How many lines in the material below include the string "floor"? Only the number should be given.

========

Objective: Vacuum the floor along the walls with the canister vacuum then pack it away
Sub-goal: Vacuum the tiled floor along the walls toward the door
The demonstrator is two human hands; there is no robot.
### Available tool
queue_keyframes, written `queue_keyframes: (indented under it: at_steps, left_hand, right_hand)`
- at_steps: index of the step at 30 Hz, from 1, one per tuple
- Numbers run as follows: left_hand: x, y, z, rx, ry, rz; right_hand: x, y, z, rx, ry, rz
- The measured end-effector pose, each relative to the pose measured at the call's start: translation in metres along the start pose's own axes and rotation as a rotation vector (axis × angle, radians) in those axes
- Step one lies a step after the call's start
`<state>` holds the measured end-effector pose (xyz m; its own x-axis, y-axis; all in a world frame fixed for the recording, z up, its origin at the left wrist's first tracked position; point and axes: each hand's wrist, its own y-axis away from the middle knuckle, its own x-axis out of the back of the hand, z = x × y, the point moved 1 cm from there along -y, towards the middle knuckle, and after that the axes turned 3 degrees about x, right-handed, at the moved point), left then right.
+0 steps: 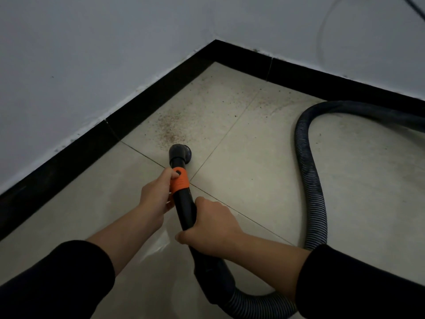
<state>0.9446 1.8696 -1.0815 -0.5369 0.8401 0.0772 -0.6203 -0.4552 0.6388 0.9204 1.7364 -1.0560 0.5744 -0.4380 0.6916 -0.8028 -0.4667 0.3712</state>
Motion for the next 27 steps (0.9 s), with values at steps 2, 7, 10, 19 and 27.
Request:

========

* _SOLUTION_
2